* _Directions_
Please restate, word for word, the lines below that begin at the one with "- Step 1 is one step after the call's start" and end at the one with "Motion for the". Leave out all other lines.

* _Supplied information_
· · · · ·

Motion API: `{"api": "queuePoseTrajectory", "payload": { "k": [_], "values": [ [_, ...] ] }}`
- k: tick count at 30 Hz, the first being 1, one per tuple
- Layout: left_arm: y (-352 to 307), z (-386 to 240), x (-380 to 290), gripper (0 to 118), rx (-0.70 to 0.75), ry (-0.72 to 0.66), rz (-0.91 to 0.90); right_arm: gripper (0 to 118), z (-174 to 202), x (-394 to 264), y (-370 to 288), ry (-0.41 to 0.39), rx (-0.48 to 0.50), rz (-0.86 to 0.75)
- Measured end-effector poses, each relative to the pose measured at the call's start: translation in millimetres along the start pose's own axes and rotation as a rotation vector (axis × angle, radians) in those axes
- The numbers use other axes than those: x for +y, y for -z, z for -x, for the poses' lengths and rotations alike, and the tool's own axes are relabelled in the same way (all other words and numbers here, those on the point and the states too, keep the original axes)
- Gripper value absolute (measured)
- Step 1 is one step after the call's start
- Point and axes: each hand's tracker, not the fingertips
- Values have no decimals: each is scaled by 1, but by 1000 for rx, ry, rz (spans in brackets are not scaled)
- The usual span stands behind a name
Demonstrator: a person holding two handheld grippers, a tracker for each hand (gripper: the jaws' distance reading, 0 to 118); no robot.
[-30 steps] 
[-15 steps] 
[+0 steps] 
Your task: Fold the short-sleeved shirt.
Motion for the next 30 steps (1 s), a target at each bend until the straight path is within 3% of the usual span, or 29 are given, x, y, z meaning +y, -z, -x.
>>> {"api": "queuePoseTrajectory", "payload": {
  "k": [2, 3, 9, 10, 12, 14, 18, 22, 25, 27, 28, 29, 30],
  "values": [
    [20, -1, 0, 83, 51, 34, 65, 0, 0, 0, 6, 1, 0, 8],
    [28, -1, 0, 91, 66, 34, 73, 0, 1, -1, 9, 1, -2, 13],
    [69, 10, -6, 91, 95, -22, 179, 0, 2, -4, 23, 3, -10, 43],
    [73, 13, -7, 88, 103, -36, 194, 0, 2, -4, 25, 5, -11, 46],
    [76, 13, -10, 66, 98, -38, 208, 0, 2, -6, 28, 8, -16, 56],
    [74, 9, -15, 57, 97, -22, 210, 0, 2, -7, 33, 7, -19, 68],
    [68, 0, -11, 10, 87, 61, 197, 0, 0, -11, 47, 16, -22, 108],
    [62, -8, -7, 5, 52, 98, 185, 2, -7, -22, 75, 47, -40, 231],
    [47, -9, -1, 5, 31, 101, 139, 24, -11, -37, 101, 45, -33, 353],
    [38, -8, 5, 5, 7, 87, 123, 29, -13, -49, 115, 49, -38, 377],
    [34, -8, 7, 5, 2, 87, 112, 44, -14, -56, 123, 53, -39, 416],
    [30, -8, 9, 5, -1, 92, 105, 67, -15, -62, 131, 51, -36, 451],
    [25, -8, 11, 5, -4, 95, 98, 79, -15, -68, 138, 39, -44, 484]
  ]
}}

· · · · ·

* _Answer to the exercise_
- Step 1 is one step after the call's start
- Point and axes: each hand's tracker, not the fingertips
- Values have no decimals: each is scaled by 1, but by 1000 for rx, ry, rz (spans in brackets are not scaled)
- The usual span stands behind a name
Demonstrator: a person holding two handheld grippers, a tracker for each hand (gripper: the jaws' distance reading, 0 to 118); no robot.
[-30 steps] 
[-15 steps] 
[+0 steps] 
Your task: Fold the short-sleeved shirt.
Motion for the next 30 steps (1 s), a target at each bend until the straight path is within 3% of the usual span, or 29 are given, x, y, z meaning +y, -z, -x.

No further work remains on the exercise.